Your objective »
Leave out all pictures while you copy the lines exactly from the one with "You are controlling" through the last line of the listing.

Data in this exercise »

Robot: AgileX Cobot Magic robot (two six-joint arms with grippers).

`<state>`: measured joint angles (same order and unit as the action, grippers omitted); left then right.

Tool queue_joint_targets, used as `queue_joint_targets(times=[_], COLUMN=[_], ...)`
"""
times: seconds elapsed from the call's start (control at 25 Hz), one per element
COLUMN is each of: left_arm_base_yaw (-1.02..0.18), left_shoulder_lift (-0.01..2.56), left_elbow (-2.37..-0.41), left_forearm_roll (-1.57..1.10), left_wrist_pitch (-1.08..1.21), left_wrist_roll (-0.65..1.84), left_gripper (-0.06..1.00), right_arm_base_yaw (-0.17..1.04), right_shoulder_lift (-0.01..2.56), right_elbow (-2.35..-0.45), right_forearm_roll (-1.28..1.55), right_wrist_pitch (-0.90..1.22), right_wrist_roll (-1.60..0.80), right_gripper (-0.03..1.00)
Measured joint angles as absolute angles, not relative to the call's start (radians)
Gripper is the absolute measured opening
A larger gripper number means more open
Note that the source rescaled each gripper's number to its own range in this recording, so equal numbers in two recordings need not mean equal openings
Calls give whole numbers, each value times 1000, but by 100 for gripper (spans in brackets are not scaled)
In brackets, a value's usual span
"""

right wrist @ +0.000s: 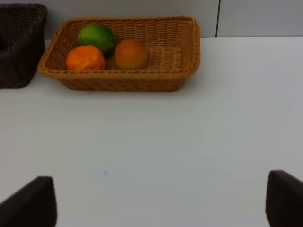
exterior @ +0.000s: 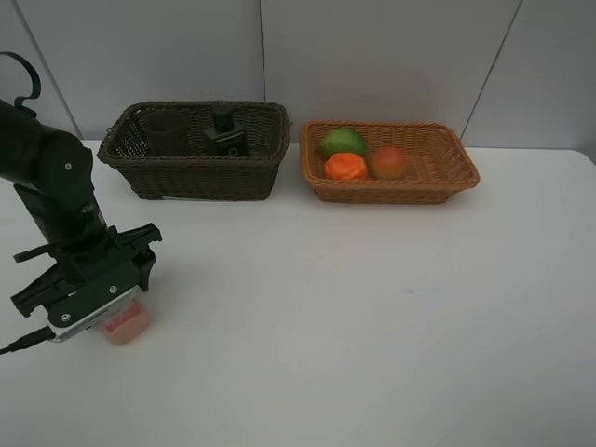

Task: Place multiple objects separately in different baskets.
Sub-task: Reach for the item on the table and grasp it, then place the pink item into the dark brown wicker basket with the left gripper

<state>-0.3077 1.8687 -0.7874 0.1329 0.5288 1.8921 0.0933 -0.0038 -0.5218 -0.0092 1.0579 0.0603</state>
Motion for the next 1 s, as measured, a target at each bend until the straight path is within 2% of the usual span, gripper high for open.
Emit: queue_joint_targets(times=[0.2,0.4,1.0], left_arm_base_yaw=[-308,-309,-309], left_shoulder_lift=[1885,1891,1891], left_elbow=[-791,-793,-793], left_forearm_roll=[182,208,208], left_wrist_pitch=[530,530,529], left_wrist_roll=[1894,1894,1872], left_gripper=[92,68,68], right_arm_base_yaw=[93,93,93], right_shoulder_lift=[-4,-4,-4], right_elbow=[-522,-522,-522], right_forearm_roll=[-9,-9,-9], right_wrist_pitch=[1058,1058,1058], right_wrist_roll=[60,60,60], right_gripper=[87,87,87])
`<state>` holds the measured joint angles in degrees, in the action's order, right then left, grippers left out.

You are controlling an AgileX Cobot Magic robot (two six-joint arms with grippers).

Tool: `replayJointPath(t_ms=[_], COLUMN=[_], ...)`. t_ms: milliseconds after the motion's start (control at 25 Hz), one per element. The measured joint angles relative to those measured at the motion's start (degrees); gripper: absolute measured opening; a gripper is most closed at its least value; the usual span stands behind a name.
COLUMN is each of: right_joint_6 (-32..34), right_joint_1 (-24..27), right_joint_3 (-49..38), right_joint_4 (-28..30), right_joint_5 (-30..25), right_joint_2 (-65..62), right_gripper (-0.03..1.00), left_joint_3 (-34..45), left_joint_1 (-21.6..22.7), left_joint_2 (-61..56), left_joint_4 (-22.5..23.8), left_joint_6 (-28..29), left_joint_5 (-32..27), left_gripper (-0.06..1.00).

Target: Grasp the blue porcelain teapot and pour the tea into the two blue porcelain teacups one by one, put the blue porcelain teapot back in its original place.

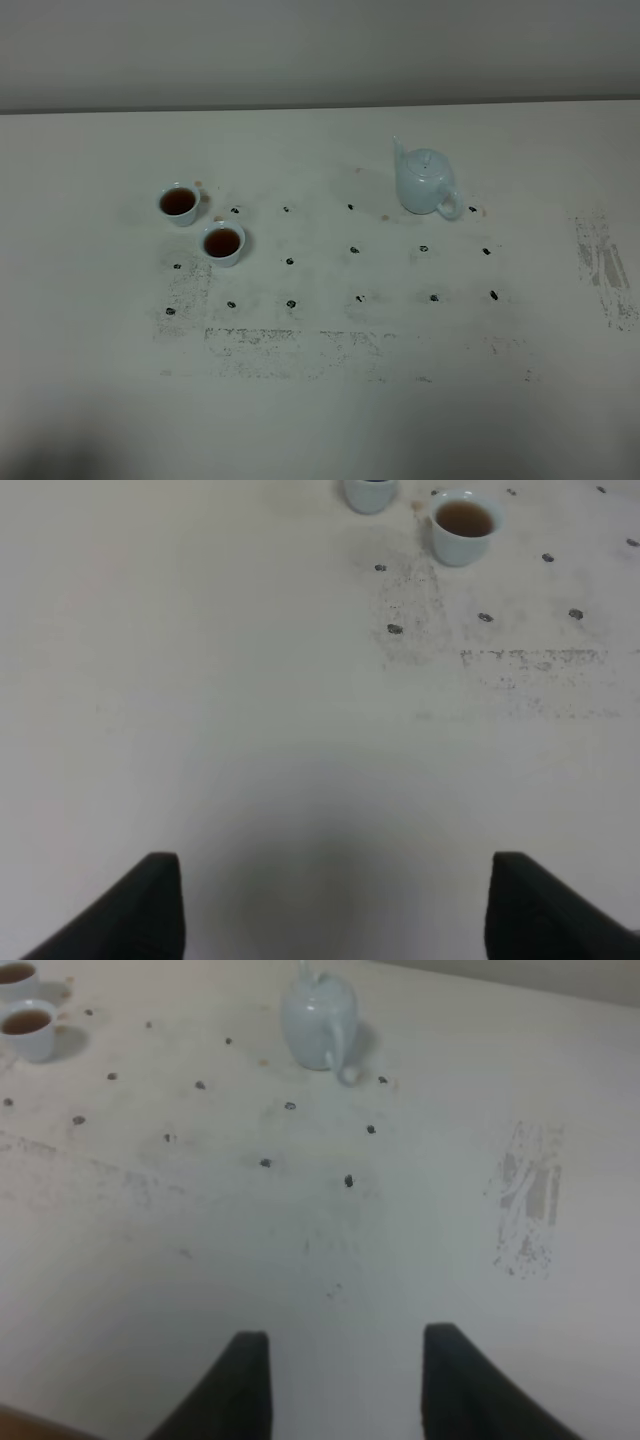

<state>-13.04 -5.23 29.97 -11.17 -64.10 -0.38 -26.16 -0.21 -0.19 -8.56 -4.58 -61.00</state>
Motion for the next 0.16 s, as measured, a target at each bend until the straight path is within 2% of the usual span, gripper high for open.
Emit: replayJointPath(t_ms=[160], right_joint_6=[0.0], right_joint_1=[0.0], right_joint_3=[0.0], right_joint_4=[0.0], right_joint_5=[0.0], right_joint_2=[0.0], right_gripper=[0.34], left_joint_3=[0.0], left_joint_1=[0.0], left_joint_2=[0.0], left_joint_4=[0.0], left_joint_6=[0.0], left_joint_5=[0.0], left_gripper=[0.61])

Exercise output »
You are controlling an AgileX Cobot Magic robot (two six-joint arms with grippers).

Tool: `replayJointPath(t_ms=[_], COLUMN=[_], ...)`. t_ms: milliseconds after the motion's start (control at 25 Hz), one per element. The measured joint angles relative to those measured at the motion's start (degrees); gripper: absolute measured opening; a gripper is most closed at its least value; the usual span stands behind a name.
COLUMN is each of: right_joint_6 (-32..34), right_joint_1 (-24..27), right_joint_3 (-49..38), right_joint_4 (-28..30), right_joint_5 (-30..25), right_joint_2 (-65..62), right_gripper (-0.03..1.00), left_joint_3 (-34..45), left_joint_1 (-21.6..22.7), left_joint_2 (-61..56), left_joint_4 (-22.5..23.8), left_joint_6 (-28..29), left_joint_5 (-32..27), left_gripper (-0.06..1.00).

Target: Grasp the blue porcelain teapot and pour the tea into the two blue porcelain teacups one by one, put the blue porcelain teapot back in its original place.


<state>-13.04 -5.23 29.97 -11.17 -64.10 -0.38 -26.16 -0.21 -0.19 -8.56 -4.58 -61.00</state>
Motion for the next 0.16 s, as measured, a target at each bend until the straight path is within 2% of the usual span, gripper high for open.
Emit: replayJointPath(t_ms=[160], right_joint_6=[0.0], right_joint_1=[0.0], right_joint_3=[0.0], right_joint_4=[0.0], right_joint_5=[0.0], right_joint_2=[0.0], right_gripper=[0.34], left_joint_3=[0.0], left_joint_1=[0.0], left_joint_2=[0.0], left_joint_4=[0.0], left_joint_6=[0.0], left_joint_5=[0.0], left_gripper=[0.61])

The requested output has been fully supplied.